Throughout the life of the loan, the market value of the loaned stock will fluctuate. To maintain sufficient levels of collateralisation for open loans, a daily mark to market is done and the amount of collateral is increased or decreased accordingly.

When it is time to close the loan, the borrower returns the securities to the lender. Once the lender receives the securities, he then returns the collateral to the borrower.

Borrowing Fee Arrangements

The borrower pays a fee to the lender for the use of the borrowed securities. In the case of non-cash collateral, the lender will charge a fee to the borrower. When cash collateral is used, the lender's fee is the difference between the yield on the invested cash collateral and the rebate interest paid to the borrower.

The following picture illustrates a loan versus cash collateral.

Where a lending agent is involved in the SBL transaction, the borrowing fee is divided between the owner of the securities and the agent lender.

Delivery of Collateral

The borrower must have collateral in place with the lender at the same time as or prior to the delivery of the securities.
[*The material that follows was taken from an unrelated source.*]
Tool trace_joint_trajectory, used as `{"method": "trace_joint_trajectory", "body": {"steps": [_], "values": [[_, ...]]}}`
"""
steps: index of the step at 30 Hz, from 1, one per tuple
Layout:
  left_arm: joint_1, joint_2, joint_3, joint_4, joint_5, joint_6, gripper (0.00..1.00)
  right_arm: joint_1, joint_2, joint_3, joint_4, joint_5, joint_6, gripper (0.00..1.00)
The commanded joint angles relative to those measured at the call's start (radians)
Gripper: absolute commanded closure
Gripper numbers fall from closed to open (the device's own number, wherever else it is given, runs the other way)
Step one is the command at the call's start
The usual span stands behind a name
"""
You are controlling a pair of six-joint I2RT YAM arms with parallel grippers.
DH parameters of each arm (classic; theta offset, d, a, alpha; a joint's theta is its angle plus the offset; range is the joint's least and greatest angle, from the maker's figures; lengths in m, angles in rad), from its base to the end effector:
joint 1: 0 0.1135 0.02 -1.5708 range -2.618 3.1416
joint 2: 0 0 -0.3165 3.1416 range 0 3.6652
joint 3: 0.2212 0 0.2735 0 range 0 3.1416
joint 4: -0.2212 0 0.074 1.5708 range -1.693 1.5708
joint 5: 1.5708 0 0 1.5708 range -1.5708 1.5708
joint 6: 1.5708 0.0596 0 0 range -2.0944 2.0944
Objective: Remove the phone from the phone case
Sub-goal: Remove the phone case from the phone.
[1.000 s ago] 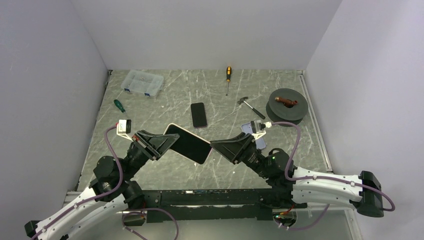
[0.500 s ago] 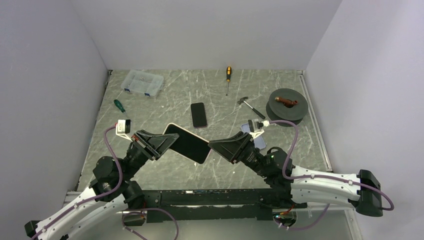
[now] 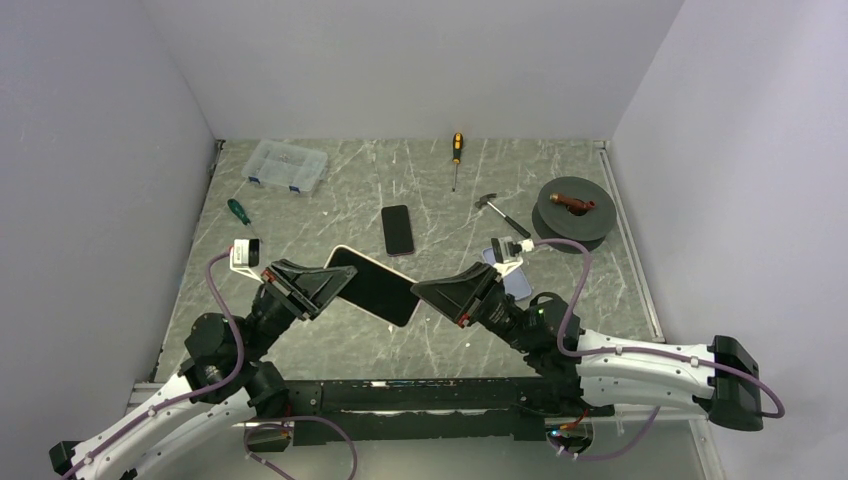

Normally there is a one day pre-pay (i.e. the borrower gives the collateral to the lender one day before contractual settlement of the loan).

The purpose of the pre-pay is that it allows the lender to cancel the delivery instruction prior to the delivery of the stock in the event that collateral is not received.

Delivery versus payment, also called DVP, may only be available in certain markets and is most common when collateral is pledged in the same currency as the loaned stock.